Im Kurzzeitbereich der Frauen konnten sich Nachwuchskräfte wie Alessa-Catriona Pröpster (Offenbach) und Clara Schneider (Cottbus) in Abwesenheit von Hinze & Co. nicht entscheidend in Szene setzen. Darüber darf auch nicht der unerwartete vierte Platz im Teamsprint hinwegtäuschen. Für die EM im Februar in Belgien plant der BDR deshalb mit einer Rückkehr des Erfolgstrios aus Cottbus, das sich nach Olympia-Bronze im Teamsprint selbst eine Pause verordnet hatte.

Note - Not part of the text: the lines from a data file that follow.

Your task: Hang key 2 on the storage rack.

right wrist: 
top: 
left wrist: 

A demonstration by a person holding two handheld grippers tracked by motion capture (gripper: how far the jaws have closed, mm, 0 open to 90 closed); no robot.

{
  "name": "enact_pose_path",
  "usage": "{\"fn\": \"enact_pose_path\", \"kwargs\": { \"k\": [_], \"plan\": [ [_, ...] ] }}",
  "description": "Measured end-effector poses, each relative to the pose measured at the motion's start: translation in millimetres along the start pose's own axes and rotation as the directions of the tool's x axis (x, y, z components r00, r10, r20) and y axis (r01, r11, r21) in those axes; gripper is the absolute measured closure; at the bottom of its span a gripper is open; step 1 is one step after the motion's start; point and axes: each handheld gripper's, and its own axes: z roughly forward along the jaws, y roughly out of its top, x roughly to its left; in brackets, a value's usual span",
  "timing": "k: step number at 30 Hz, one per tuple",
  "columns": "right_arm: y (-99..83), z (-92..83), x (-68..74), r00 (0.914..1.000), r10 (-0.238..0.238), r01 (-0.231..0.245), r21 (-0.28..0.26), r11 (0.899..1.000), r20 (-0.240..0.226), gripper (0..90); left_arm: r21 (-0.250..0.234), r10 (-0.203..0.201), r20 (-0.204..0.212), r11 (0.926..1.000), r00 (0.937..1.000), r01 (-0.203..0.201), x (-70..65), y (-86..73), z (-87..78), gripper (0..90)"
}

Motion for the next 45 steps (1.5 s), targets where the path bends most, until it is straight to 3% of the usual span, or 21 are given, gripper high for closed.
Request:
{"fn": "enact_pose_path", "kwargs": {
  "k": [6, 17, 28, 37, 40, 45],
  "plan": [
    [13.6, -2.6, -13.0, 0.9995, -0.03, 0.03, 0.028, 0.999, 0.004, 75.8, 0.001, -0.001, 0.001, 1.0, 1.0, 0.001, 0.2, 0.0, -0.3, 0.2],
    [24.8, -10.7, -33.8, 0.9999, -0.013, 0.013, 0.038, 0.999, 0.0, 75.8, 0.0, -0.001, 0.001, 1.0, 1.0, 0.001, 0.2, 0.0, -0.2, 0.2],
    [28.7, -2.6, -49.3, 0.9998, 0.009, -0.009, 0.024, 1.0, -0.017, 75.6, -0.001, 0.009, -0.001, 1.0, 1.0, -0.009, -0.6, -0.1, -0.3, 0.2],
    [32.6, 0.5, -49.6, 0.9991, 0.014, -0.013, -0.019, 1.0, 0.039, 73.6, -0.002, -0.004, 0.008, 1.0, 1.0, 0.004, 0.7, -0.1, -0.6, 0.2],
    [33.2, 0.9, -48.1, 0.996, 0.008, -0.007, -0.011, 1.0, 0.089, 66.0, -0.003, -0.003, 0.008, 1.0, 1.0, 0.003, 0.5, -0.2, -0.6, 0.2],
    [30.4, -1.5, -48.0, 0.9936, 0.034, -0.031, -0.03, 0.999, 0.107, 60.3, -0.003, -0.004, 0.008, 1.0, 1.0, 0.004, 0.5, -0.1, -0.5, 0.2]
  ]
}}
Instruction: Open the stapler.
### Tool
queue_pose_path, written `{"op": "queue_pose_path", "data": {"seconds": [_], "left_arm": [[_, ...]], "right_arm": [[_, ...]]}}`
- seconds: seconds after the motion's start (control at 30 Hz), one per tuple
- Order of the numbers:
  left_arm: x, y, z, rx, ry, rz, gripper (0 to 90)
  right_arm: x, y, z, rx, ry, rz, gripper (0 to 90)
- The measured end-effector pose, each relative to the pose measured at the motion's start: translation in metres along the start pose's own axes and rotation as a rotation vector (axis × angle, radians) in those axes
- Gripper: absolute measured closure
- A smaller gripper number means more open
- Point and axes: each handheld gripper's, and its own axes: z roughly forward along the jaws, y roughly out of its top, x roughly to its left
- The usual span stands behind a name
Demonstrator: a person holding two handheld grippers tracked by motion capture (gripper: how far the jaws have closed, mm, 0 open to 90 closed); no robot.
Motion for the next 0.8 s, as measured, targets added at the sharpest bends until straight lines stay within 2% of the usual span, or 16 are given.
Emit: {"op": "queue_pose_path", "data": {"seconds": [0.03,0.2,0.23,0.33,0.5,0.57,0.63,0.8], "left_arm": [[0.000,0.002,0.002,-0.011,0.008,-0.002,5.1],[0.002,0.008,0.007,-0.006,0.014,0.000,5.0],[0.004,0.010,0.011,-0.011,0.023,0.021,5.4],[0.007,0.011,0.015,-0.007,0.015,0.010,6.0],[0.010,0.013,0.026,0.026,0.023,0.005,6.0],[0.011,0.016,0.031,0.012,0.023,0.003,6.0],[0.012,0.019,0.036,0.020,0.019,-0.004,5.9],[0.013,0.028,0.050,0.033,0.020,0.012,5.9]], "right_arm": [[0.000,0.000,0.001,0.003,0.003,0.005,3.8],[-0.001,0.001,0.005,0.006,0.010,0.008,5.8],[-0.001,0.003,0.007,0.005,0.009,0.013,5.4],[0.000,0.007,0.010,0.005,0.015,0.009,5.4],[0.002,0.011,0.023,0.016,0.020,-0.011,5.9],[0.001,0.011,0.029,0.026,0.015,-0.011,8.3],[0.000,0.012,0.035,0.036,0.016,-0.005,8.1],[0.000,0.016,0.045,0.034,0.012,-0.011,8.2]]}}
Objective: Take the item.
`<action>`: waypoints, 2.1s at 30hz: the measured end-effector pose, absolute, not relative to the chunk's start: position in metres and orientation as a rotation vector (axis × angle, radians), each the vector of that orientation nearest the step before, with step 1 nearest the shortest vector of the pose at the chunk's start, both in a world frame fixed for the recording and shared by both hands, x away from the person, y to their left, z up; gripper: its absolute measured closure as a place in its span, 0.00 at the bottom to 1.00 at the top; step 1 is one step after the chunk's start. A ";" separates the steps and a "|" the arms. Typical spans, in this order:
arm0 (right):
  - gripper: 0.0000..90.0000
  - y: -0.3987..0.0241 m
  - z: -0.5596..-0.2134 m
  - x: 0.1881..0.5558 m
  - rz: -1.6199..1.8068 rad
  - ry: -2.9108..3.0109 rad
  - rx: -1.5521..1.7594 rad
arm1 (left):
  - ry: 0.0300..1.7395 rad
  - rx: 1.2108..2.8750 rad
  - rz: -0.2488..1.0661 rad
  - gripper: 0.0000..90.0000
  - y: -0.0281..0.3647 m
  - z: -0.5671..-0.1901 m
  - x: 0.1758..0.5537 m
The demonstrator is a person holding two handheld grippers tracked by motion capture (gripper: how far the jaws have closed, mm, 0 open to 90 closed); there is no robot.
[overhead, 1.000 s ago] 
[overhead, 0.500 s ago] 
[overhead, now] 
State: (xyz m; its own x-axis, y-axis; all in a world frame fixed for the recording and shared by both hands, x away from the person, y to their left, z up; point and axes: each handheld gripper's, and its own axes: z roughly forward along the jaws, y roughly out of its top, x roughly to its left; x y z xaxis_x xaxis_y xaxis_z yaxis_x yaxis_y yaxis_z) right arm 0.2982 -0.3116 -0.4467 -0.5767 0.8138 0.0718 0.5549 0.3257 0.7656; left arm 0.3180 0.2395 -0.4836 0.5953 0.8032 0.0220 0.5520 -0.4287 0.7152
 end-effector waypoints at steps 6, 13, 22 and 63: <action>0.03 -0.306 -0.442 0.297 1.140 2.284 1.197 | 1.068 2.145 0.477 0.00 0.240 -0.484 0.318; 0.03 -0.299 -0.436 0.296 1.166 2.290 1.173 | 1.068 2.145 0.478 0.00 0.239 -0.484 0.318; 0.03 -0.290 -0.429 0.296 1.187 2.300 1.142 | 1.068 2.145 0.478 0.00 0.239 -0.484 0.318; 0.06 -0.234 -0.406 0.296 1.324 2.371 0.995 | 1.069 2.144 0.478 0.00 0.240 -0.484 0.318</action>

Der von Bundestrainer Jan van Eijden eingeleitete Umbruch bei den Sprint-Männern kommt dagegen nur mühsam voran. Nach seinem guten Olympia-Auftritt kam der zweite sportliche Höhepunkt binnen zehn Wochen für den jungen Luca Spiegel aus Kaiserslautern zu früh. „Wir wissen, dass wir nicht mehr da sind, wo wir vor sieben, acht Jahren waren. Der Neuaufbau benötigt Zeit“, sagte Moster.
Der Männer-Vierer zeigte dagegen, dass der Jugend die Zukunft gehören kann. Das Quartett nutzte die Gunst der Stunde. In Abwesenheit einiger Top-Nationen fuhr das jüngste Team im Feld (Altersdurchschnitt 20,5 Jahre) erstmals seit 22 Jahren mit Bronze wieder zu einer WM-Medaille. Auch ein Nachfolger für den am Jahresende in eine andere Funktion wechselnden Bundestrainer Sven Meyer soll gefunden sein. Nachwuchs-Bundestrainer Marcel Franz, der die Mannschaft in Ballerup mitbetreute, will aber weiter im Juniorenbereich arbeiten.